— The problem —
Take the records below and retype them line by line, from the first line through the one containing "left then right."; stop there.

— Records from a collection —
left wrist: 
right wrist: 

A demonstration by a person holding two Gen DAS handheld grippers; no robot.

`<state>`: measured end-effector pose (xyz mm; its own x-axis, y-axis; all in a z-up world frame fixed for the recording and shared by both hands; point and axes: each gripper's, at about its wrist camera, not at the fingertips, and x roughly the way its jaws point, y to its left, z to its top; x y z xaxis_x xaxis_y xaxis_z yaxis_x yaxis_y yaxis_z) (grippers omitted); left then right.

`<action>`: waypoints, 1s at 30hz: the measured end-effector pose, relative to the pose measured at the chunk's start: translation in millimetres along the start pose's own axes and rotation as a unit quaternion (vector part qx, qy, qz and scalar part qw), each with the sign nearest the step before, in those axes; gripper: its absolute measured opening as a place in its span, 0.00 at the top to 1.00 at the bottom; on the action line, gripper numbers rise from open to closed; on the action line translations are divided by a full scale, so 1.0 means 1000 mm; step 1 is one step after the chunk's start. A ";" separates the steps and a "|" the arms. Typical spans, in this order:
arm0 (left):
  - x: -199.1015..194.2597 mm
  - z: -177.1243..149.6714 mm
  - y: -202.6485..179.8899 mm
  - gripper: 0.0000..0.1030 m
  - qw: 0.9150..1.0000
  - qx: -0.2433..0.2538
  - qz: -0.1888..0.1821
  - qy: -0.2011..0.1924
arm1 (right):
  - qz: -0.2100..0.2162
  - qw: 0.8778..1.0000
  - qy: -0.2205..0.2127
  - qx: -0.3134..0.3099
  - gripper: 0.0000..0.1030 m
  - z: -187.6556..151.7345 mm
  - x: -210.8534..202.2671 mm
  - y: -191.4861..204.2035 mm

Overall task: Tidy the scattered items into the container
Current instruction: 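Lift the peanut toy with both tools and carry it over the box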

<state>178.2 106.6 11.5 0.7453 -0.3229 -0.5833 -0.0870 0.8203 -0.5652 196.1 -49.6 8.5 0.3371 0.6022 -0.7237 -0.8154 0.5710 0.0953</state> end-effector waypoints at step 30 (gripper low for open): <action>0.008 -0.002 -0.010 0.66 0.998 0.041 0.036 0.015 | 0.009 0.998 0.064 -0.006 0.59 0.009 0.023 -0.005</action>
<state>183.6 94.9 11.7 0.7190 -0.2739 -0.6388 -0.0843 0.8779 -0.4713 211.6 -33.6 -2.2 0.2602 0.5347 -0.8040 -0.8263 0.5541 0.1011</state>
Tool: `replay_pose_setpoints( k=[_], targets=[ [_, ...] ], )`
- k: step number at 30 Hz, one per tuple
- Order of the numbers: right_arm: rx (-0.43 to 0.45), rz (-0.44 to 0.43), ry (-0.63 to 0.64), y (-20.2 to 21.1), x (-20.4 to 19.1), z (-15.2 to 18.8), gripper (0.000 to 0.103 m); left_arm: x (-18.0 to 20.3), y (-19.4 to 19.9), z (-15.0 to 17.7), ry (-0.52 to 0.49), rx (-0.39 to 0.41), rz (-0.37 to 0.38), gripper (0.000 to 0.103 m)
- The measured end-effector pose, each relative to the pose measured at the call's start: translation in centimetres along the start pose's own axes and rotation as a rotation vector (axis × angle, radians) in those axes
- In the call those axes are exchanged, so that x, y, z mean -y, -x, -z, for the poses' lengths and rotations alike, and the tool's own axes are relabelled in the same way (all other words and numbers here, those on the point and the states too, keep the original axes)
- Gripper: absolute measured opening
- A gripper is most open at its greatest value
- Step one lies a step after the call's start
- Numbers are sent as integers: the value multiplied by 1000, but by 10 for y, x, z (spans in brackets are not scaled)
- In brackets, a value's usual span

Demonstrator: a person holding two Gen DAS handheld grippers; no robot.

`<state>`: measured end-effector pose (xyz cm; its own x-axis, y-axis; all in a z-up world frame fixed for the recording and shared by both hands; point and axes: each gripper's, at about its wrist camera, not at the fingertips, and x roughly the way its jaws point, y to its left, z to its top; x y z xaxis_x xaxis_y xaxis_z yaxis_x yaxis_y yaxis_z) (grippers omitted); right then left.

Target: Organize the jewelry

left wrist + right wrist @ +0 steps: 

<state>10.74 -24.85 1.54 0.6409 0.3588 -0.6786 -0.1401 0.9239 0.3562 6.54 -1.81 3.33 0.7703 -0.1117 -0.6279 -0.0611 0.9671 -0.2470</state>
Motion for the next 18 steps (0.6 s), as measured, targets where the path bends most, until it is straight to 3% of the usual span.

— Task solution —
left wrist: 
right wrist: 

A demonstration by a person holding two Gen DAS handheld grippers; no robot.

`<state>`: measured end-effector pose (xyz mm; its own x-axis, y-axis; all in a z-up world frame fixed for the recording and shared by both hands; point and axes: each gripper's, at about its wrist camera, not at the fingertips, and x roughly the way its jaws point, y to its left, z to its top; x y z xaxis_x xaxis_y xaxis_z yaxis_x yaxis_y yaxis_z) (grippers omitted); left then right.

That covers the exercise completely.